Press Release: Off track and headed in the wrong direction: Fewer U.S. Students Receiving Quality Sex Education
Sex education in this U.S. schools still relies on abstinence and leaves many students unprepared and in the dark, according to new research from the Guttmacher Institute that examines sex education from 2006-2013.
The study, released yesterday from the Guttmacher Institute, examined sex education from 2006-2013 and found that fewer students are learning about how to use and where to get birth control and about HIV and STDs. Perhaps most worrisome, the percentage of young people learning about condoms or birth control before having sex has declined: 43 percent of adolescent females and 57 percent of adolescent males did not receive information about birth control before they had sex for the first time.
Yet, 75 percent of young people received abstinence-only-until-marriage instruction.
“This makes no sense,” said Debra Hauser, President of Advocates for Youth. “Schools are still relying on abstinence-only lessons, putting young people at risk of HIV, STDs, and unintended pregnancies. It’s a violation of their right to lead healthy lives.”
Notably, young people living in lower-income households were less likely to receive instructions about birth control and condoms. Lower-income young people are also at higher risk of experiencing HIV, STDs, and unintended pregnancies. Failing to provide them with the skills and information they need puts them at an even greater disadvantage and endangers their health.
The National Sexuality Education Standards call for age-appropriate instruction in birth control methods, where to find birth control, and abstinence. It calls for young people to learn strategies for planning to protect themselves, communicating their decisions, and sticking to their plans. Only 21 states and the District of Columbia require that sex education and HIV education be taught in schools. Eighteen states and DC require that information about contraception be taught, while 37 require lessons on abstinence.
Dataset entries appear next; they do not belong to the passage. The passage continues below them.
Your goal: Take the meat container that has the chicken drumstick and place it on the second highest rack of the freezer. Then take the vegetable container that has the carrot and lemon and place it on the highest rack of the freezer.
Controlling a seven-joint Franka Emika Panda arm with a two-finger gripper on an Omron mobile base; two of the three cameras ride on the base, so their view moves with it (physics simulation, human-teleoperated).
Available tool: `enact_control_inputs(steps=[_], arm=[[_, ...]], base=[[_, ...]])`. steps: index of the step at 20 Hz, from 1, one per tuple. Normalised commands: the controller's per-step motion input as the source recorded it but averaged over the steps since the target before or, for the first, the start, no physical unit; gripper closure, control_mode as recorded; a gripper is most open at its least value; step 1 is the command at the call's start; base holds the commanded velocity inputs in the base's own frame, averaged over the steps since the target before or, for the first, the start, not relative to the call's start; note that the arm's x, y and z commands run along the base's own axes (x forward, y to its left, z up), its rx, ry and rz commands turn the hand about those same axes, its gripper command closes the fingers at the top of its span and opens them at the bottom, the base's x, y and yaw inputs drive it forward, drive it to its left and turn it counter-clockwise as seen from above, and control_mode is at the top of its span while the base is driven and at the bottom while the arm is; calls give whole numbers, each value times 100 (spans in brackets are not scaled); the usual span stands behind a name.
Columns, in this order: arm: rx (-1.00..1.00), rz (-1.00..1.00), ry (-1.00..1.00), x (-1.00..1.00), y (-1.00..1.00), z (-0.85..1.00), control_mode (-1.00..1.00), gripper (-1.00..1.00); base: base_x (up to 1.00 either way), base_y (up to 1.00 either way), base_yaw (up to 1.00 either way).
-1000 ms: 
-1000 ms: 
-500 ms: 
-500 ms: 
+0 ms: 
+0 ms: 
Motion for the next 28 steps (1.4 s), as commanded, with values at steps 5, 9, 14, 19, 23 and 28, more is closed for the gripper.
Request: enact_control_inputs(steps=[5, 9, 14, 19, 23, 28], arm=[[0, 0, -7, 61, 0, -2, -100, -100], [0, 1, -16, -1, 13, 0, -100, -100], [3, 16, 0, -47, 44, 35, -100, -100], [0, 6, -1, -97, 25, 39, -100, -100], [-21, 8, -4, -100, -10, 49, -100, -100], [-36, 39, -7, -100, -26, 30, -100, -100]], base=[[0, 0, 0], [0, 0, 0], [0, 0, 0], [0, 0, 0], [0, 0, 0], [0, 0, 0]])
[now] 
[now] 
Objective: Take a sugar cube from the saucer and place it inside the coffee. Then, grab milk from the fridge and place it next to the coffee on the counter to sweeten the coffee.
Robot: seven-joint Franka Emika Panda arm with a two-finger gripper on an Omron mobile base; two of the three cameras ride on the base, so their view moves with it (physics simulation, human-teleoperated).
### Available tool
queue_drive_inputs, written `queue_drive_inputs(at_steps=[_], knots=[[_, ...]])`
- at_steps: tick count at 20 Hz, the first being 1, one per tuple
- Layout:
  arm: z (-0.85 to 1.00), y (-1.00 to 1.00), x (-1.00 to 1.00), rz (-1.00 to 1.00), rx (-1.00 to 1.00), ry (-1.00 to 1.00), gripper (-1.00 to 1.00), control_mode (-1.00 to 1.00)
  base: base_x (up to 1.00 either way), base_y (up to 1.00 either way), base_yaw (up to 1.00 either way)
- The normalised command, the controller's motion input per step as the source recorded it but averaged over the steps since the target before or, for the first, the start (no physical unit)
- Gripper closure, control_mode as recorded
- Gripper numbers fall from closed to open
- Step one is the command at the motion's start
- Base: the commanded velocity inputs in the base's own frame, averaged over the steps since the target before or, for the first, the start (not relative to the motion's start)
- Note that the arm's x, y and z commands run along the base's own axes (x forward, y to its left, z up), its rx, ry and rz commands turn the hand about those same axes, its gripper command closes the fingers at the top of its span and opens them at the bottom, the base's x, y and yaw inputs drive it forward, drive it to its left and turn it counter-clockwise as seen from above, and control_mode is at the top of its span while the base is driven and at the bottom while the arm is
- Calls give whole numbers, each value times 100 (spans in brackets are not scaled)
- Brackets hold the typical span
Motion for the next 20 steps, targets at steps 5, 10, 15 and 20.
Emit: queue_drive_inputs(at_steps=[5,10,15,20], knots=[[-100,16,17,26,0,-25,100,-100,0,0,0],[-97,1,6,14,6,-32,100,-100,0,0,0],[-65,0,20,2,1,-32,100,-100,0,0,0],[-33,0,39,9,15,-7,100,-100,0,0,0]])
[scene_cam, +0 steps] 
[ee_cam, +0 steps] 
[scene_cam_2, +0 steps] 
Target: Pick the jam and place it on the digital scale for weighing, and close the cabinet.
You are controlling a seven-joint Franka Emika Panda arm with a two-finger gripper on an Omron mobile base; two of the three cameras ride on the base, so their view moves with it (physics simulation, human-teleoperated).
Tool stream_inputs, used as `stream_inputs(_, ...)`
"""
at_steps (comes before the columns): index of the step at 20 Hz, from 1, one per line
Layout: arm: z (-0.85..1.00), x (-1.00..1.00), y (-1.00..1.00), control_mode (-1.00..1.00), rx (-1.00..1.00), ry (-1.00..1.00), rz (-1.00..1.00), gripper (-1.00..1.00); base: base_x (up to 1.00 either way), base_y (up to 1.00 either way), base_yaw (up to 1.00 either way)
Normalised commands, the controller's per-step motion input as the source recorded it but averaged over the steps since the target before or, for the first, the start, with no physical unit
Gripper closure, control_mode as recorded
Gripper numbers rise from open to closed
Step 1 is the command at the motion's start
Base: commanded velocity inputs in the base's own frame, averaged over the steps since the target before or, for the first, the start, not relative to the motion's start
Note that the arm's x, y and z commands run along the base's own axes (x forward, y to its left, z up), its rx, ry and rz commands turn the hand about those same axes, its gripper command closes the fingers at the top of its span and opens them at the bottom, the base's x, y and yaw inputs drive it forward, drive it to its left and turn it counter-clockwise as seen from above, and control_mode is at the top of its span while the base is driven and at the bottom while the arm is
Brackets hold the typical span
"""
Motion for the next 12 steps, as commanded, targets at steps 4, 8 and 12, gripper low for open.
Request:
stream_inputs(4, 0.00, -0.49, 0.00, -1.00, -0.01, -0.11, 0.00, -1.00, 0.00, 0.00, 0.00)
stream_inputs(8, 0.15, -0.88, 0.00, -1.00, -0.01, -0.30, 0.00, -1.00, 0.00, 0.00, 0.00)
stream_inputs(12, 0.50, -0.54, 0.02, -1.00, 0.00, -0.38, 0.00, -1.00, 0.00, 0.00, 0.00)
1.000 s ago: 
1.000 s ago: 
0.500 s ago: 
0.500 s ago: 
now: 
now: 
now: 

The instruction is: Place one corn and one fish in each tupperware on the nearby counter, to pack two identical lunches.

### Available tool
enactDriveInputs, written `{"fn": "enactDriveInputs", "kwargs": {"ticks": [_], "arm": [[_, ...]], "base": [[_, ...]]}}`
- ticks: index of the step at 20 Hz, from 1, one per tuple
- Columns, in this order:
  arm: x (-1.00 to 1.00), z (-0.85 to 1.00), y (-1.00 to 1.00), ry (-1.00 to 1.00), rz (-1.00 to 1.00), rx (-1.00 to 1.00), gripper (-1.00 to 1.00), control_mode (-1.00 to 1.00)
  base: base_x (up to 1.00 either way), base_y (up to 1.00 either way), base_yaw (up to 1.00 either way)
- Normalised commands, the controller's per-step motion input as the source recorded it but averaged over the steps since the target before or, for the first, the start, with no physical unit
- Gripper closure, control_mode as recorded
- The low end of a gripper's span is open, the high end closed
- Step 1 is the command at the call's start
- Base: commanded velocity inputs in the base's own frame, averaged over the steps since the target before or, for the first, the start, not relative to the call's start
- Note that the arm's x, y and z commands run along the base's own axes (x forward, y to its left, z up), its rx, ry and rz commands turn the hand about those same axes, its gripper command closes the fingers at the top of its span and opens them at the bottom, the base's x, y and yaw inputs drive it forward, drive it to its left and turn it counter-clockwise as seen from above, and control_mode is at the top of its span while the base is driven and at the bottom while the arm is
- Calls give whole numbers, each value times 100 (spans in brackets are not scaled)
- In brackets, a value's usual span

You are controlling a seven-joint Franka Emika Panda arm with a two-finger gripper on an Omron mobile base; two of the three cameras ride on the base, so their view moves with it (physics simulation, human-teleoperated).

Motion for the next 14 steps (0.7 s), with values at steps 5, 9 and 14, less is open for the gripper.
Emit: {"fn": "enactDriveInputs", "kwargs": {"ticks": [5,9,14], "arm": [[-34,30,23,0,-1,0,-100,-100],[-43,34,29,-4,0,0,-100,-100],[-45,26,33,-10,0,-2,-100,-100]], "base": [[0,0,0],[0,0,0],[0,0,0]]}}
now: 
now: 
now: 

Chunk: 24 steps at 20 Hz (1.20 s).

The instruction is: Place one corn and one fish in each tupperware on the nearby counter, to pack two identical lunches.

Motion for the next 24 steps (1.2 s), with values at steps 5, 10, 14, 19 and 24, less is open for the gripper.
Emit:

“We are failing young people by continuing to ignore the realities of their lives,” said Hauser. “We need to right the ship, get back on track, and make sure all students receive quality sex education that prepares them to make informed and healthy decisions.”
Advocates for Youth is a national non-profit that champions programs and advocates for policies that help young people make informed and responsible decisions about their sexual health. Advocates’ Youth Activist Network stands 75,000 strong on 1,000 campuses and in tens of thousands of communities.